Any particular line may have simply been part of the ambient code present during the initial check-in, or it may have been touched by a highly targeted commit addressing some issue. In this case, the output of git blame is highly relevant for identifying why that particular line might be special, or why a subtly different permutation is incorrect. In the case of delocalized changes, associating a line with a commit can give you the fast pass to understanding how one operation is orchestrated with many others for some global effect.

Developers should be highly encouraged to write impeccably descriptive commit messages (with the diff in hand: never write a commit message without the diff in hand) for the sake of those who may pick through the logs in the future. It's ok to even be a little wordier than you might be in an inline comment, since:

Log messages never grow old: they are always relevant to the revision they are attached to!
A good commit message facilitates code review, since it poses an informal specification of what the change does, which an external observer can then take and verify against the code. Otherwise, the reviewer would have to determine both the intended and actual semantics of the code, stylistic issues aside.

Finally, a few words about keeping the history clean and easy to use:

Logically organized patch sets mean that any given change is immediately relevant to the log message. If you push a big commit which contains lots of semantic changes, the reader has to disambiguate which particular semantic change is associated with which part of the diff. It is certainly worth your time to git add -p to stage hunks individually.
Make high quality diffs, which avoid touching unnecessary code. High traffic mailing lists such as LKML which receive many patches have published patch submission guidelines in order to make diffs as readable as possible to a possible reviewer. Even if you don't need to convince a temperamental upstream to take your changes, later in time you may care about your diffs.
Stylistic changes are highly disruptive the git blame output, since they result in a line being marked as changed even though no semantic difference took place. If you must, they should be strictly alone. Infrequent is best.
Utilize history rewriting to allow for cheap commits which are polished up later for submission.

Anonymous says:

July 3, 2010 at 7:58 am

What exactly is the “history rewriting” thing you’re mentioning in the last paragraph? Is it a Git feature?
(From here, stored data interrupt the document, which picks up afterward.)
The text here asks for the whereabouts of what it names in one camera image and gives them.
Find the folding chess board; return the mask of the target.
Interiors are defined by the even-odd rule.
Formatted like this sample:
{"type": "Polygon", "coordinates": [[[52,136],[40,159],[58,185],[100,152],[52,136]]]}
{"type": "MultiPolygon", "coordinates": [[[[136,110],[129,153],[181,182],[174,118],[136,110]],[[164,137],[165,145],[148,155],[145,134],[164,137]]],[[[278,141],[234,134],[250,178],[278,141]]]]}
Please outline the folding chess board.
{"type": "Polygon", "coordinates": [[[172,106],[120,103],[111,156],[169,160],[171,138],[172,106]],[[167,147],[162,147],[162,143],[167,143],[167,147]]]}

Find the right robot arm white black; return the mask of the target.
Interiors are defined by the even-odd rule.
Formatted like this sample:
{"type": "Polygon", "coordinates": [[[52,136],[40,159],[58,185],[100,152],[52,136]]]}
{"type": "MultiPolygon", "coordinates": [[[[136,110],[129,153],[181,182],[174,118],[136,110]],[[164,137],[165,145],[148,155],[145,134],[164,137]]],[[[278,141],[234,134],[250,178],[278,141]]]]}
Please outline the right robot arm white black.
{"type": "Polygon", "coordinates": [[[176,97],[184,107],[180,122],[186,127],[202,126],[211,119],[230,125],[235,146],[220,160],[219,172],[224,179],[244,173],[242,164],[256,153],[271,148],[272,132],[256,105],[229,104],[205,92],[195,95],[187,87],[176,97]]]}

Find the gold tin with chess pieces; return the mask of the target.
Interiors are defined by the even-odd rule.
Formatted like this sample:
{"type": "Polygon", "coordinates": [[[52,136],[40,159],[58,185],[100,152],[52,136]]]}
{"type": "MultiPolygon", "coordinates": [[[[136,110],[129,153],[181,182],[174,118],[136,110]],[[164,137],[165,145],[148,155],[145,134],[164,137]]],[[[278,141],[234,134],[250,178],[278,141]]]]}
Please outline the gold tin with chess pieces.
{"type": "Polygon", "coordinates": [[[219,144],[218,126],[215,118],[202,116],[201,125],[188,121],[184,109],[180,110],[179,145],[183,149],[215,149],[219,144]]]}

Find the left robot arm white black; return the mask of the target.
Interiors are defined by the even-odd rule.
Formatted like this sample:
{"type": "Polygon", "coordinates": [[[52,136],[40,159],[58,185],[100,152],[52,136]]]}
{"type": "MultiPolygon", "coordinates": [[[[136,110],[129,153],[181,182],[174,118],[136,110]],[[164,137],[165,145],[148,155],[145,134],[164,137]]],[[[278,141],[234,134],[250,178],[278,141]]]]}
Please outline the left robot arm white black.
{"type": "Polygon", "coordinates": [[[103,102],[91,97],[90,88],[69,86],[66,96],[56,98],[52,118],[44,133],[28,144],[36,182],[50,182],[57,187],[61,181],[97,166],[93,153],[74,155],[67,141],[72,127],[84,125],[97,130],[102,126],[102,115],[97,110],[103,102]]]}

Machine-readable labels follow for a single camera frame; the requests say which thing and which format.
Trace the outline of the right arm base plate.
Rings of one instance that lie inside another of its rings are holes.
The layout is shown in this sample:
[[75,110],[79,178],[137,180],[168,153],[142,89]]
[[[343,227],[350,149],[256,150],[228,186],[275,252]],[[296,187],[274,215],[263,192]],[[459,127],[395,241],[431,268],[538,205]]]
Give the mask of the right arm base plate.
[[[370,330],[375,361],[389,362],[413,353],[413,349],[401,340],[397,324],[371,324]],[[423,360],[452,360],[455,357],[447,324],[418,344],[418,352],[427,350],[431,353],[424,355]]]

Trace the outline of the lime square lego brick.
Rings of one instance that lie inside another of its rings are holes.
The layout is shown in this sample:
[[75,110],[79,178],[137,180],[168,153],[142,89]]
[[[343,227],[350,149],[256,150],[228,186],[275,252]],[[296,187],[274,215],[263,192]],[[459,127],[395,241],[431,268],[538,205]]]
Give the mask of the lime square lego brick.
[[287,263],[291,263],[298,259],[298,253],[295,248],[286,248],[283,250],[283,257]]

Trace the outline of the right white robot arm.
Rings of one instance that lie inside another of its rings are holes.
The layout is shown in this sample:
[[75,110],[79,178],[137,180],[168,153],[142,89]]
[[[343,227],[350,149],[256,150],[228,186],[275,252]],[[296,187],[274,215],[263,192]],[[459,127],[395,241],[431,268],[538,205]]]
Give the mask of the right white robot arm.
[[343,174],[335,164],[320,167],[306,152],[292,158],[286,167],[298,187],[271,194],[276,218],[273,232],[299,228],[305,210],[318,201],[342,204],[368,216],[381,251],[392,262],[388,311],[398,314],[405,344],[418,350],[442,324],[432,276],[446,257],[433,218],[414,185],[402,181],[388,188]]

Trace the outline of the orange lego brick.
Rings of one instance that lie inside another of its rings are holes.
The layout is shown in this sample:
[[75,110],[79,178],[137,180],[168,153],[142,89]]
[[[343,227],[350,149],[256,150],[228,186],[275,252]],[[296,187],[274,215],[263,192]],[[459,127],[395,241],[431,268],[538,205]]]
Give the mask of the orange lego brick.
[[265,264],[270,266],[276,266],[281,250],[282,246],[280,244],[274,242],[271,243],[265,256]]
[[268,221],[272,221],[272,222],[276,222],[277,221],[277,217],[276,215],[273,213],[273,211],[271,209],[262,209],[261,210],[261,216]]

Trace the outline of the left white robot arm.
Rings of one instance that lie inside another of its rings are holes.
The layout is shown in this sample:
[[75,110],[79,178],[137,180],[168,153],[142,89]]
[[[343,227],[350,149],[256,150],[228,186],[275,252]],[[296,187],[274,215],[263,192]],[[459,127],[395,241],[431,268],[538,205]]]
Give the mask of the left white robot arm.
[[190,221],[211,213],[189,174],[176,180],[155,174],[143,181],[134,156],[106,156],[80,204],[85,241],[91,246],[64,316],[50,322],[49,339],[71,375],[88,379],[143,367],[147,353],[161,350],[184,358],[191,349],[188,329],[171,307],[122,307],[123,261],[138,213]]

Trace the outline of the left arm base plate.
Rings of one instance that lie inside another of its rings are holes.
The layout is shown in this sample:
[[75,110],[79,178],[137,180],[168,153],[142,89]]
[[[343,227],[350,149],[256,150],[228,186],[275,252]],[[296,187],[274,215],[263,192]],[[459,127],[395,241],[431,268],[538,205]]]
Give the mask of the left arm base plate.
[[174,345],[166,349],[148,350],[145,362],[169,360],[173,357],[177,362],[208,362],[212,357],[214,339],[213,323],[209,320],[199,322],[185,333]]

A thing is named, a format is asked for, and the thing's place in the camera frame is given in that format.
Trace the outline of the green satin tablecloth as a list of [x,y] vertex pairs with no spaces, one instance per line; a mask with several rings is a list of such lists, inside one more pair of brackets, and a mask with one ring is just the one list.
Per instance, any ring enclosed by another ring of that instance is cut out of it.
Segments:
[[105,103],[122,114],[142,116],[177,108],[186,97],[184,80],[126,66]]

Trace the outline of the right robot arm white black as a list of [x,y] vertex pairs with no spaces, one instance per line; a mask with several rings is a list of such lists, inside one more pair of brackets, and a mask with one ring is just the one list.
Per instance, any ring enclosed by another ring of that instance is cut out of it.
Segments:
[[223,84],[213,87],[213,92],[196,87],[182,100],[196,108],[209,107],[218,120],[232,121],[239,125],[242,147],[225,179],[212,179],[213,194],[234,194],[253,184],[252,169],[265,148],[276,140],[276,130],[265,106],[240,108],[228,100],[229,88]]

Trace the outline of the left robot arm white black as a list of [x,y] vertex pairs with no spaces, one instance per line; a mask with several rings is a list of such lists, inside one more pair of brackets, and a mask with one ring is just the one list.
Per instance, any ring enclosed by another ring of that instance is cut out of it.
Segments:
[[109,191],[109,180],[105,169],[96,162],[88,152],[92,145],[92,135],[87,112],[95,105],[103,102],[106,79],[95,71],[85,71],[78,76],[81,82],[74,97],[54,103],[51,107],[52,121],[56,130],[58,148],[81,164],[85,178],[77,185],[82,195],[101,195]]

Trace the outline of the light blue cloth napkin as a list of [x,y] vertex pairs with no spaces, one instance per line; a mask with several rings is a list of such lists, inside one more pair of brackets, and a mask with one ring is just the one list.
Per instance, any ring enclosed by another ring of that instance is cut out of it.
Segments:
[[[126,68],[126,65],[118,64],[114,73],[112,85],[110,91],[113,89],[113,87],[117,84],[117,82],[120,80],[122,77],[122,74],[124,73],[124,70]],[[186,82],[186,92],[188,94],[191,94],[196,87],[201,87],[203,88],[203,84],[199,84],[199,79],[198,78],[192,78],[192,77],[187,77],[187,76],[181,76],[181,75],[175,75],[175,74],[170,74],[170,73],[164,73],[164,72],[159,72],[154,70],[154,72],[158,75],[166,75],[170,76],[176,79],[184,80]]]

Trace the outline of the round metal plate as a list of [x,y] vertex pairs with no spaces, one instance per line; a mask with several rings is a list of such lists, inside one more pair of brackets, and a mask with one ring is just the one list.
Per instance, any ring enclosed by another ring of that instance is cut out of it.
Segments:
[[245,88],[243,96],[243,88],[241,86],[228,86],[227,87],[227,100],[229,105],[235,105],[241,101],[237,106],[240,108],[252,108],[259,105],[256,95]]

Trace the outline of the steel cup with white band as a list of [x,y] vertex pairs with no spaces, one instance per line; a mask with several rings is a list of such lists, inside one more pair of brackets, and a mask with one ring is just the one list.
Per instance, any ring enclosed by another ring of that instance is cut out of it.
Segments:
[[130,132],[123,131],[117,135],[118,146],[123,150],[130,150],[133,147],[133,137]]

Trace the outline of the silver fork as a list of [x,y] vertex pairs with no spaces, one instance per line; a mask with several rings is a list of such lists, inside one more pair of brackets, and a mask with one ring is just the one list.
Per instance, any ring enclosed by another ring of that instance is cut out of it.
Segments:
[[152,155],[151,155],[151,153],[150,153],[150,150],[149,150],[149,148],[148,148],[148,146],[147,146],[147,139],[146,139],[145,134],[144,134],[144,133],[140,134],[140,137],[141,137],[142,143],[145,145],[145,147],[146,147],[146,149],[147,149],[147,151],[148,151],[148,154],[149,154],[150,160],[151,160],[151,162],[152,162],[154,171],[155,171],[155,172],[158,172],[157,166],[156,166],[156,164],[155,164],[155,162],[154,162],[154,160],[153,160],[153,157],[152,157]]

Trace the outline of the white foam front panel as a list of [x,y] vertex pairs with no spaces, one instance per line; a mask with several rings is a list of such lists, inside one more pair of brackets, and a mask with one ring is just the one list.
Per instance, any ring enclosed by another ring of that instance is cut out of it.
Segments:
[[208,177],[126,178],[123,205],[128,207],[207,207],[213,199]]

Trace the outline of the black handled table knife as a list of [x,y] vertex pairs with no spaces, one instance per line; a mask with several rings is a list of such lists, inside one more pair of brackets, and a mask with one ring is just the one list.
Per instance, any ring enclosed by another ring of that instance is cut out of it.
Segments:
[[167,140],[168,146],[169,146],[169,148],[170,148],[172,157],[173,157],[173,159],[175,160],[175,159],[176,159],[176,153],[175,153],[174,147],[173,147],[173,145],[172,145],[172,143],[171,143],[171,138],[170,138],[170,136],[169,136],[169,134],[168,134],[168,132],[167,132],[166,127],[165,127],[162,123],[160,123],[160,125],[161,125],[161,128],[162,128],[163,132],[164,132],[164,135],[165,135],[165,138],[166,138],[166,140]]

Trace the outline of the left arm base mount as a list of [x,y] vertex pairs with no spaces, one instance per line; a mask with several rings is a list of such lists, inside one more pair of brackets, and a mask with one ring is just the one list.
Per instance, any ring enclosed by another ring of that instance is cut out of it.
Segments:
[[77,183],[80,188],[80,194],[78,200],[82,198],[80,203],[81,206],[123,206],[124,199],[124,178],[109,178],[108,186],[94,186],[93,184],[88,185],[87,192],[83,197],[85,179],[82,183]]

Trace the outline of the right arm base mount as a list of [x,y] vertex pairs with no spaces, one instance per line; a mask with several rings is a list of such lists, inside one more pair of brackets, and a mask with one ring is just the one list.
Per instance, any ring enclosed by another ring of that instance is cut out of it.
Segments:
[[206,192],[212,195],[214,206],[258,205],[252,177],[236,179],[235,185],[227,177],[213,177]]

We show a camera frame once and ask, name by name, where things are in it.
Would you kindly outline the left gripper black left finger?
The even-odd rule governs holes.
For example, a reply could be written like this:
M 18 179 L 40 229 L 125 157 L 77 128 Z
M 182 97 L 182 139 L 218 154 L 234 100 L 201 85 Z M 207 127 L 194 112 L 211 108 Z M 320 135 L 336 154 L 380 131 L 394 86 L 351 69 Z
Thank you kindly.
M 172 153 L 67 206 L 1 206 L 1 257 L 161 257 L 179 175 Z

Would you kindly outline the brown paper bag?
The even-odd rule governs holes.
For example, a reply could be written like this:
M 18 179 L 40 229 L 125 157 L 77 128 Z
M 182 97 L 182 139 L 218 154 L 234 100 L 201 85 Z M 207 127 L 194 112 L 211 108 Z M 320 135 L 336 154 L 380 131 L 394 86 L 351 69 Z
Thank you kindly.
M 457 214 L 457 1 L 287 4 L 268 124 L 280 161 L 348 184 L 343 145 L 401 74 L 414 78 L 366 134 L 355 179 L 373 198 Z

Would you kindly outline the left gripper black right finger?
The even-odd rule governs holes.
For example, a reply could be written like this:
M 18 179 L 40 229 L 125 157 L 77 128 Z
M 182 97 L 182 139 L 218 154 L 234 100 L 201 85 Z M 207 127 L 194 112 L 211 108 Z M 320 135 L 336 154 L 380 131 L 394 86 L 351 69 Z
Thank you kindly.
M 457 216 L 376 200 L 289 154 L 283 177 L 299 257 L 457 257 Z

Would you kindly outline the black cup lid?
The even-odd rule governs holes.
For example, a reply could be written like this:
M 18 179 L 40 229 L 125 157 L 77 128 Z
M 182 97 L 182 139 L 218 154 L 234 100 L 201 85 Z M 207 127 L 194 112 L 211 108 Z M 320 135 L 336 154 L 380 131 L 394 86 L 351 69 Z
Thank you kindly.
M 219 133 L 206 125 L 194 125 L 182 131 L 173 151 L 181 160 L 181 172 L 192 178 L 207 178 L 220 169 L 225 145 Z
Anyway, great post as always. Really inspiring.

Nils Jonsson says:

July 3, 2010 at 9:23 pm

@Anonymous http://book.git-scm.com/4_interactive_rebasing.html

July 4, 2010 at 5:35 am

Nice tip about descriptive commit messages. Do you have any recommendations for a good format for larger commit messages?

Edward Z. Yang says:

July 7, 2010 at 8:58 pm

The standard format is a one-line short description, and then a longer description following it. The Git tools will take advantage of this, since there are abbreviated log formats that just take the first line.

Beyond that, the format is very dependent on your circumstance. When I am developing something actively to begin with, I will frequently omit the longer commit message, since the changes come quickly and don’t need much thought. If I commit in a codebase with multiple other active developers, I tailor my message to make it clear to them what my change is about with minimal effort.